R - passing object to function based on the NAME of the object - r

Suppose in R I have multiple GLM objects from multiple glm() function calls.
glm_01
glm_02
...
glm_nn
...and suppose that I want to do all possible pairwise comparisons using a chi-squared or F ANOVA test.
anova(glm_01, glm_02, test = "F")
anova(glm_01, glm_03, test = "F")
anova(glm_01, glm_04, test = "F")
...
I don't want to do this manually because the list of models is quite long. Instead I'd like to grab a list of relevant model objects (anything starting with "glm_") and do all pairwise comparisons automatically. However I'm unsure how to pass the model objects (rather than their names in string form) to the anova() function.
As a simple example:
data(mtcars)
# create some models
glm_01 <- glm(mpg ~ cyl , mtcars, family = gaussian())
glm_02 <- glm(mpg ~ cyl + disp , mtcars, family = gaussian())
glm_03 <- glm(mpg ~ cyl + disp + hp , mtcars, family = gaussian())
glm_04 <- glm(mpg ~ cyl + disp + hp + wt, mtcars, family = gaussian())
# get list of relevant model objects from the R environment
model_list <- ls()
model_list <- model_list[substr(model_list, 1, 4) == "glm_"]
# create a table to store the pairwise ANOVA results
n_models <- length(model_list)
anova_table <- matrix(0, nrow = n_models, ncol = n_models)
# loop through twice and do pairwise comparisons
for(row_index in 1:n_models) {
for(col_index in 1:n_models) {
anova_table[row_index, col_index] <- anova(model_list[row_index], model_list[col_index], test = "F")$'Pr(>F)'[2]
}
}
...but of course this loop at the end doesn't work because I'm not passing model objects to anova(), I'm passing the names of the objects as strings instead.

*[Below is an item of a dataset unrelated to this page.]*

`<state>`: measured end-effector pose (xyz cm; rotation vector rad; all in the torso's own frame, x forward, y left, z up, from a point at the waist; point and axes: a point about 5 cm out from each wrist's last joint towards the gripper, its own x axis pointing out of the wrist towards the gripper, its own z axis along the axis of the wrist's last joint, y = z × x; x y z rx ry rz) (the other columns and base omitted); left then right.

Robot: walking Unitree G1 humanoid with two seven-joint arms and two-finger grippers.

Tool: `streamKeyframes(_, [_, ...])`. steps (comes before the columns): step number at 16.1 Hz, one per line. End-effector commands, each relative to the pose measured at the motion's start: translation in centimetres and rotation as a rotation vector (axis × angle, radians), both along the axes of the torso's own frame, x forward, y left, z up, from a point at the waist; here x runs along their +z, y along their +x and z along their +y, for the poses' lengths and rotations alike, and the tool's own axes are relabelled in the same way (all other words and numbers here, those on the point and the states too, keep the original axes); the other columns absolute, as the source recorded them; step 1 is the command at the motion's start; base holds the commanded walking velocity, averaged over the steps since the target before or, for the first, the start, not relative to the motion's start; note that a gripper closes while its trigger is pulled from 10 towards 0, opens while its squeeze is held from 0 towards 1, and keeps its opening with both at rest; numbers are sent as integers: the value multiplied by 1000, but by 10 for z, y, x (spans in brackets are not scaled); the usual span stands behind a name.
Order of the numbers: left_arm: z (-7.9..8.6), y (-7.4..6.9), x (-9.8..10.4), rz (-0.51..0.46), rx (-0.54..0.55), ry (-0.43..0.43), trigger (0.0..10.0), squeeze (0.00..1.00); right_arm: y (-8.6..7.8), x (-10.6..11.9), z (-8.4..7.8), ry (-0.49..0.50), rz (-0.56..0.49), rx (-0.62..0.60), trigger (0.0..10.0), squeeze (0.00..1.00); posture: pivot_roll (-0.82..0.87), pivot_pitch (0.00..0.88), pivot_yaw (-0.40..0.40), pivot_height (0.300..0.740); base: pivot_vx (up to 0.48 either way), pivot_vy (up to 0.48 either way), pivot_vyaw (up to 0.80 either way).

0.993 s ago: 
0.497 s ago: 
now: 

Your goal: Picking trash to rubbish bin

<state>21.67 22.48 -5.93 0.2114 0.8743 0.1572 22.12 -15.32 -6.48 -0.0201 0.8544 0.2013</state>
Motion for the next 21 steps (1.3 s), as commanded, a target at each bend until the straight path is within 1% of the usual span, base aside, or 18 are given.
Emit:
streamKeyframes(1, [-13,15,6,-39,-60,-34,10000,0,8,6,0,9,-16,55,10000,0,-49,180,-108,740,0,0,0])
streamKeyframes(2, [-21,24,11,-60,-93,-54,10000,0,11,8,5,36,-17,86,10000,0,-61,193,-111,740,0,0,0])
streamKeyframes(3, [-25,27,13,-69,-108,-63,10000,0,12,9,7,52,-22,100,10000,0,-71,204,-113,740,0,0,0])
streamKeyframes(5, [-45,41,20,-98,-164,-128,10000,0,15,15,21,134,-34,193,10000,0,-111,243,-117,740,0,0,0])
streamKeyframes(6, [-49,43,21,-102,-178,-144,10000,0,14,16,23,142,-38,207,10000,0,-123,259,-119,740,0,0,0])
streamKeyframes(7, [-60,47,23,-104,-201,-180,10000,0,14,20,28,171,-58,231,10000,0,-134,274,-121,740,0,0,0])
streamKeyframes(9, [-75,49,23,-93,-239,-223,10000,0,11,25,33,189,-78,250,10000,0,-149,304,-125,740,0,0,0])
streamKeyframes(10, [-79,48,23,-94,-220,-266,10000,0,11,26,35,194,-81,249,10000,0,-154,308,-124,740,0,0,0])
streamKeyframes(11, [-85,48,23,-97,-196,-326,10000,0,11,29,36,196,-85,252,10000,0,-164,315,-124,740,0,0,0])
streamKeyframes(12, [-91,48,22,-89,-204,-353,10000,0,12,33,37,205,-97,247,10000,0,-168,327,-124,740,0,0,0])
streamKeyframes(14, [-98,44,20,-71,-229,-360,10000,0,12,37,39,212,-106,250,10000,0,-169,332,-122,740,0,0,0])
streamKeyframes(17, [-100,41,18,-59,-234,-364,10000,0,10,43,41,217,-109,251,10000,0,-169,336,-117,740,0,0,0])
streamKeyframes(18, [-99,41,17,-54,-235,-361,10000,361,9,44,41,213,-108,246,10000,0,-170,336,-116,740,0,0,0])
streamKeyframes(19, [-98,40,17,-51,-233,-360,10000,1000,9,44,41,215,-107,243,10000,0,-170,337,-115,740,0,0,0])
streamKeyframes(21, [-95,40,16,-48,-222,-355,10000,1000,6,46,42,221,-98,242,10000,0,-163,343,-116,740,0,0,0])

How do I tell anova() to use the object that the string refers to, instead of the string itself?
Thank you.
======================
Possible solution:
data(mtcars)
glm_list <- list()
glm_list$glm_01 <- glm(mpg ~ cyl , mtcars, family = gaussian())
glm_list$glm_02 <- glm(mpg ~ cyl + disp , mtcars, family = gaussian())
glm_list$glm_03 <- glm(mpg ~ cyl + disp + hp , mtcars, family = gaussian())
glm_list$glm_04 <- glm(mpg ~ cyl + disp + hp + wt, mtcars, family = gaussian())
# create a table to store the pairwise ANOVA results
n_models <- length(glm_list)
anova_table <- matrix(0, nrow = n_models, ncol = n_models)
# loop through twice and do pairwise comparisons
row_idx <- 0
col_idx <- 0
for(row_glm in glm_list)
{
row_idx <- row_idx + 1
for(col_glm in glm_list)
{
col_idx <- col_idx + 1
anova_table[row_idx, col_idx] <- anova(row_glm, col_glm, test = "F")$'Pr(>F)'[2]
}
col_idx <- 0
}
row_idx <- 0

The easiest way to do this would be to keep all your models in a list. This makes it simple to iterate over them. For example, you can create all of your models and do a pairwise comparison between all of them like this:
data(mtcars)
f_list <- list(mpg ~ cyl,
mpg ~ cyl + disp,
mpg ~ cyl + disp + hp,
mpg ~ cyl + disp + hp + wt)
all_glms <- lapply(f_list, glm, data = mtcars, family = gaussian)
all_pairs <- as.data.frame(combn(length(all_glms), 2))
result <- lapply(all_pairs, function(i) anova(all_glms[[i[1]]], all_glms[[i[2]]]))
Which gives you:
result
#> $V1
#> Analysis of Deviance Table
#>
#> Model 1: mpg ~ cyl
#> Model 2: mpg ~ cyl + disp
#> Resid. Df Resid. Dev Df Deviance
#> 1 30 308.33
#> 2 29 270.74 1 37.594
#>
#> $V2
#> Analysis of Deviance Table
#>
#> Model 1: mpg ~ cyl
#> Model 2: mpg ~ cyl + disp + hp
#> Resid. Df Resid. Dev Df Deviance
#> 1 30 308.33
#> 2 28 261.37 2 46.965
#>
#> $V3
#> Analysis of Deviance Table
#>
#> Model 1: mpg ~ cyl
#> Model 2: mpg ~ cyl + disp + hp + wt
#> Resid. Df Resid. Dev Df Deviance
#> 1 30 308.33
#> 2 27 170.44 3 137.89
#>
#> $V4
#> Analysis of Deviance Table
#>
#> Model 1: mpg ~ cyl + disp
#> Model 2: mpg ~ cyl + disp + hp
#> Resid. Df Resid. Dev Df Deviance
#> 1 29 270.74
#> 2 28 261.37 1 9.3709
#>
#> $V5
#> Analysis of Deviance Table
#>
#> Model 1: mpg ~ cyl + disp
#> Model 2: mpg ~ cyl + disp + hp + wt
#> Resid. Df Resid. Dev Df Deviance
#> 1 29 270.74
#> 2 27 170.44 2 100.3
#>
#> $V6
#> Analysis of Deviance Table
#>
#> Model 1: mpg ~ cyl + disp + hp
#> Model 2: mpg ~ cyl + disp + hp + wt
#> Resid. Df Resid. Dev Df Deviance
#> 1 28 261.37
#> 2 27 170.44 1 90.925
Created on 2020-08-25 by the reprex package (v0.3.0)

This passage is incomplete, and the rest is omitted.